Quand on arrive sur un nouveau bateau, on essaye de comprendre les codes, on s’adapte aux attitudes. J’ai regardé comment chacun se servait, nettoyait après usage ses ustensiles. Même la manière de s’asseoir, les déférences cachées. J’étais le troisième passager d’un bateau qui n’en prenait que deux. Il fallait quelque part que je me coule dans le moule, que je n’apparaisse pas comme superfétatoire, voire carrément nocif.
Je n’ai pas été à la hauteur, je le dis franchement. L’équipage du Phoenix m’a accepté sur leur bateau. Ils ont été sympathiques et polis. Mais ils ne m’ont pas considéré comme un des leurs.
Et c’est sans doute que je le ne suis pas. Marin. D’où me vient cette stupide ambition? Devenir marin... Avoir cette assise sur le bateau, ce dédain pour la mer alentour. Avoir cette tranquille exactitude dans les gestes, dans la manière de nouer un boute ou enfiler une aiguille. Ces deux-là étaient enviables, chacun à leur manière. Toute une gestuelle à apprendre, mieux encore, une attitude.
Une attitude que j’aimerais bien avoir. Que j’aurais peut-être, mais certainement pas en la disséquant ou la synthétisant. Un jour, comme cela, tout à coup, je serais en train de marcher sur un quai et je regarderais avec envie et luxure le prochain coureur qui voudra m’emmener. Et je saurais que c’est exactement ce que je veux, ce dont j’ai besoin. Monter à bord. Sentir le pont sous ses pieds, la vibration des haubans sous ses doigts. Humer l’air. Sentir. Décider.

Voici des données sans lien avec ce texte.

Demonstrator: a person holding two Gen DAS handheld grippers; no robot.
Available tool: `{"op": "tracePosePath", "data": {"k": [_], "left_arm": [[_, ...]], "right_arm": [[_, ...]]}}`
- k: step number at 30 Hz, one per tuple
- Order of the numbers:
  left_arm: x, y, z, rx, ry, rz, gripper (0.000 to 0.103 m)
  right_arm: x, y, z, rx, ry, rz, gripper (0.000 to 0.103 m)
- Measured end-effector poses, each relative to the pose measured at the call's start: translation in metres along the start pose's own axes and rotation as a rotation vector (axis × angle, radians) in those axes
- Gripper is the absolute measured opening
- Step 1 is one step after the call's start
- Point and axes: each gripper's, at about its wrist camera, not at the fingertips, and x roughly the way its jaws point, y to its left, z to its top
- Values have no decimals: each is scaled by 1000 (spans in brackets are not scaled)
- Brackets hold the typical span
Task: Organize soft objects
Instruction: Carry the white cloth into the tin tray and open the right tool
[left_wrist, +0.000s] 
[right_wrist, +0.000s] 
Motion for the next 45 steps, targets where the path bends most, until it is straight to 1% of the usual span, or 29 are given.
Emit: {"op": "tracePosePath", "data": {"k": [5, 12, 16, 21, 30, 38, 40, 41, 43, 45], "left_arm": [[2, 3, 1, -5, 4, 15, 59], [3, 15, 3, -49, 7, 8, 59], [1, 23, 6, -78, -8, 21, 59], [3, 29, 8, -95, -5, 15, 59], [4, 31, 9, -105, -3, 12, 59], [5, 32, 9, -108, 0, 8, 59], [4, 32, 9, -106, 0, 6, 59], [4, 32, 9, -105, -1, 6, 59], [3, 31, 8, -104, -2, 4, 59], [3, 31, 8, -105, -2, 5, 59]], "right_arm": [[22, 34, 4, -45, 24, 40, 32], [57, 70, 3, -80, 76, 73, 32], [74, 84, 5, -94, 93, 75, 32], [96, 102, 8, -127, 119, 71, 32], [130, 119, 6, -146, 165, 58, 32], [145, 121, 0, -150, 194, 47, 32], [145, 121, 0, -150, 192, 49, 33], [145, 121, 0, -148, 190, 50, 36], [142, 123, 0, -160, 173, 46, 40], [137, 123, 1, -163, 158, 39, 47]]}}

Le Fou sur la Delfinière. Sauter de pont en pont, de port en port. Naviguer à cloche-pieds sur cette planète, uniquement tenu par le désir d’en faire le tour. Qu’importe le temps, qu’importent les distances? S’il y a une chose que j’ai compris en faisant Compostelle, c’est qu’il n’y a pas de date de pérennité quand il s’agit de rêves. Le Temps, Madame? Que nous importe!